Neuromodulation is the functional modification of neural circuits with electromagnetic current, delivered noninvasively or via implanted devices. Considerable progress has been made in using neuromodulation as a treatment option for certain headache disorders, particularly cluster headache (CH) and migraine. Although neuromodulation is typically not considered first-line treatment for headache disorders yet, some forms of noninvasive neuromodulation are approved by the Food and Drug Administration (FDA) for migraine and/or cluster headache.

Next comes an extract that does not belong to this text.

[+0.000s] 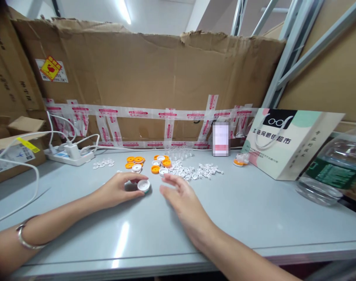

Noninvasive Neuromodulation

Noninvasive neuromodulation techniques with potential benefit for treating headaches include noninvasive vagus nerve stimulation (nVNS), transcranial magnetic stimulation (TMS), external trigeminal nerve stimulation (eTNS), and peripheral electrical stimulation (PES) (Table 1).

Vagus Nerve Stimulation

Although the mechanism of action for VNS to treat headache disorders is unclear, VNS is thought to act on central pain centers via the nucleus tractus solitarius and input from the vagus nerve.1 As adjunctive treatment, 20 minutes of nVNS stimulation daily results in a significant reduction in weekly CH attack frequency after 4 weeks.2 Benefits of treatment may be seen as early as 2 weeks and have been seen to continue for several weeks in open-label extension studies.2,3

Treatment with nVNS is FDA-approved for acute treatment of CH. In randomized sham-controlled double-blind studies, participants with episodic CH had higher response rates with active vs sham stimulation. There was, however, no significant difference in the primary endpoint overall responder rate for pooled results from participants with episodic and chronic CH treated with active stimulation vs sham stimulation.4,5

In an open-label study of nVNS for acute self-treatment of 3 migraine attacks in a 3-week period, 64.6% of people with chronic migraine (CM) or high-frequency episodic migraine (HFEM) had pain relief within 2 hours., and 39.6% of responders had freedom from pain. Those with HFEM had more response than those with CM.6 In a randomized sham-controlled study of 248 people with episodic migraine (EM) with or without aura, nVNS was superior to sham for acute treatment as early as 30 and 60 minutes after onset, although no there was no difference 120 minutes after pain onset.7

In nVNS studies, safety events were minimal and interestingly, occurred more often in sham groups than nVNS groups. Typical stimulation-related adverse events included lip or face pulling/twitching, dizziness, neck pain, burning, and soreness.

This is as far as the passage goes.